She remains in the bay until 5 p.m., depending on the number of vehicles that need maintenance. Then she must drive to the day care center to take her kids home. After preparing dinner and feeding her children, she puts them to bed at 8:30 p.m. Then spends time cleaning the house. “So, it’s just go, go, go until 9 o’clock for me,” she said.
Daniels dedicates time to review disciplinary actions or paperwork she needs to file. And then she has few brief moments for herself before she finally goes to bed at around 10:30.
Being a single mother of two and a Soldier can be a daunting task. But Daniels, one of about 9,800 single moms serving in the Army today, weathers that challenge every day.
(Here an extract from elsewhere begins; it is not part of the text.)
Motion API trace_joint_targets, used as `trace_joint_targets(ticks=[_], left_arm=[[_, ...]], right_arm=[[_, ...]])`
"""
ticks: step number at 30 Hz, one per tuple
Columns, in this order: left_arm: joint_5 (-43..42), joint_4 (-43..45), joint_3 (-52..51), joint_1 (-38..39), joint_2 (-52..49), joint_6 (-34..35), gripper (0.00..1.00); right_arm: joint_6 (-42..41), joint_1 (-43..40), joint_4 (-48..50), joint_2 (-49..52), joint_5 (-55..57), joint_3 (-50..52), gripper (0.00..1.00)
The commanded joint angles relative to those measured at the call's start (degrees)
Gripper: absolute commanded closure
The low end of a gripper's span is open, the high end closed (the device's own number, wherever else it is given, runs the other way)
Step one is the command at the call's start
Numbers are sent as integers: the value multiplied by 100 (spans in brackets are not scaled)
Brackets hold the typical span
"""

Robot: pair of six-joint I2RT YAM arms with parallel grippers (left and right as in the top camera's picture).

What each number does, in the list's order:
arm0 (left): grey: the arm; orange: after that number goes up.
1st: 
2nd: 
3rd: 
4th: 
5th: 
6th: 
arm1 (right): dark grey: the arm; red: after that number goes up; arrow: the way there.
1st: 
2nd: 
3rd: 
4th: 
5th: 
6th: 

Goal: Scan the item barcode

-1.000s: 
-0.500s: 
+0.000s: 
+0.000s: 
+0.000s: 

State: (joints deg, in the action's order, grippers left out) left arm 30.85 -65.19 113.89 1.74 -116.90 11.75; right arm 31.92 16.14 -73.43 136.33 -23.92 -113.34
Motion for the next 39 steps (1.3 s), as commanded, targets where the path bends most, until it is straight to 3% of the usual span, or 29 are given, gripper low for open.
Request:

When Daniels and her daughter’s father, a fellow Soldier, separated in 2021, she unexpectedly had more responsibility placed upon her shoulders.
She became the sole caretaker of Isabella, but then in February 2022 life threw her another curve. She took the role of lead supervisor of her squad at the Fort Cavazos motorpool vehicle repair shop shortly before giving birth to her son.
“It was like a sink or swim situation where I needed to learn how to take charge and get everything done that need to be done without any prior knowledge,” Daniels said. “And that really tested me.”
To fulfill her duties both as Soldier and as a mother, Daniels meticulously plans each segment of her day, and holds herself to high standards.
At times she has struggled. During one of her pregnancies, she could barely keep pace with other Soldiers at Master Resilience Training. She said initially when she enlisted in the Army in 2018, she didn’t always have leaders that empathized with a mothers’ needs.
She said that after giving birth to Isabella in 2019, she felt pressure to return to duty before she had fully recovered from her pregnancy.
“When I first came [into the Army] it was such a different environment,” she said. “When I had my daughter, and fighting through that kind of stigmatism when you’re pregnant, it’s super difficult to get that … I don’t want to say respect, but it’s really hard.”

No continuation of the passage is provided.